Problem to solve:
For the records below, count the lines containing the word "frame" and reply with the number alone.

══════

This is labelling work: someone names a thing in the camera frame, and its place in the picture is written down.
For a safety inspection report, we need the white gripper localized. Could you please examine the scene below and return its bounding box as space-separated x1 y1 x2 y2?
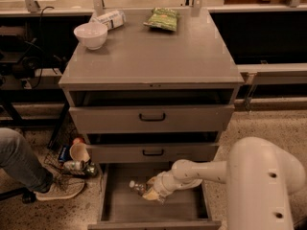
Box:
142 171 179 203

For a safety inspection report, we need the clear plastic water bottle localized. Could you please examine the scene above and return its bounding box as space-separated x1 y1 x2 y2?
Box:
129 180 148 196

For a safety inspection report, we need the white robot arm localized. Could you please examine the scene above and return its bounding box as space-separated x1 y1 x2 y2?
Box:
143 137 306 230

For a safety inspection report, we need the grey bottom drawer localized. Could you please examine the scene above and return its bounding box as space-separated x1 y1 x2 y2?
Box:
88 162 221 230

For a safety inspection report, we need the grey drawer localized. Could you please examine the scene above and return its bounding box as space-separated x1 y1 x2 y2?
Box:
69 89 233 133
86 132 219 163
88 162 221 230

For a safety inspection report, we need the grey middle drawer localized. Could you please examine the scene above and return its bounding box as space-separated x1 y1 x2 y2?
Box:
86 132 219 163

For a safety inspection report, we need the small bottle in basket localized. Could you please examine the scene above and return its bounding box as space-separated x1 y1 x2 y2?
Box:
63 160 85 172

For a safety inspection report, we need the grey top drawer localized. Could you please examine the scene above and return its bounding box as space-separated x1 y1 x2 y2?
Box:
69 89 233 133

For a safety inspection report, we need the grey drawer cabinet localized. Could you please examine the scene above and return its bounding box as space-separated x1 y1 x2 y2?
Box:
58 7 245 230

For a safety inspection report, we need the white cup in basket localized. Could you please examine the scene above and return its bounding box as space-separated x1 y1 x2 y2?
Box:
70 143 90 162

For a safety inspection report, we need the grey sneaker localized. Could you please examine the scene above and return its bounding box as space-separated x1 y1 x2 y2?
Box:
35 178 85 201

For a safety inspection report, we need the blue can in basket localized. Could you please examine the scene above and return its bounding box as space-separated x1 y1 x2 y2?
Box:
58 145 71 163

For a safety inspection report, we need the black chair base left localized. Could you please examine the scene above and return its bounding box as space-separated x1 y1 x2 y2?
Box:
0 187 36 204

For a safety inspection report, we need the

══════

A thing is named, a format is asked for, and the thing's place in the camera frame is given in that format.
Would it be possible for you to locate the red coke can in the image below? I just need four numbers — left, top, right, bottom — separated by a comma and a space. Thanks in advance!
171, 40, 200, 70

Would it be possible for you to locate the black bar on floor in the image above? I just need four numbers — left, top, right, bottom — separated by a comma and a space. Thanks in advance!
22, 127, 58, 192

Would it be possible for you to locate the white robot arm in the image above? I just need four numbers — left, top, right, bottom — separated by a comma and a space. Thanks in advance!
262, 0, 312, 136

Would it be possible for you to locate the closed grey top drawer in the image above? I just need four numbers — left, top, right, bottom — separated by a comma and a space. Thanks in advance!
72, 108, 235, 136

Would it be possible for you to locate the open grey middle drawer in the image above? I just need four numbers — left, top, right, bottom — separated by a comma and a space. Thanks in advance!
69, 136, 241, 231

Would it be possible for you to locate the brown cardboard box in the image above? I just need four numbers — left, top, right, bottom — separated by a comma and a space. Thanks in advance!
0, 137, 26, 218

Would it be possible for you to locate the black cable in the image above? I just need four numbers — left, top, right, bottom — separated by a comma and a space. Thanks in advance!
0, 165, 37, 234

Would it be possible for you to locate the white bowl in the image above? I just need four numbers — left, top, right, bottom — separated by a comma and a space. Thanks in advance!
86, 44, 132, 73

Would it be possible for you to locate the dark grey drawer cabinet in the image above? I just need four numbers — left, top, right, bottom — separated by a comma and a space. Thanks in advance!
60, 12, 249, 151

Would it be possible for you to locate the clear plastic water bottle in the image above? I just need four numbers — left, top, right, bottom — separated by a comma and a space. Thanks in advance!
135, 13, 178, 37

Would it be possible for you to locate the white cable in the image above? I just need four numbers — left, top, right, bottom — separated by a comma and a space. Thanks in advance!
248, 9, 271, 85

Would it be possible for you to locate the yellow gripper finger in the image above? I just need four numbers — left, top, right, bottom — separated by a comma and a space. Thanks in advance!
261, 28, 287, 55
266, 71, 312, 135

══════

Response to this task:
2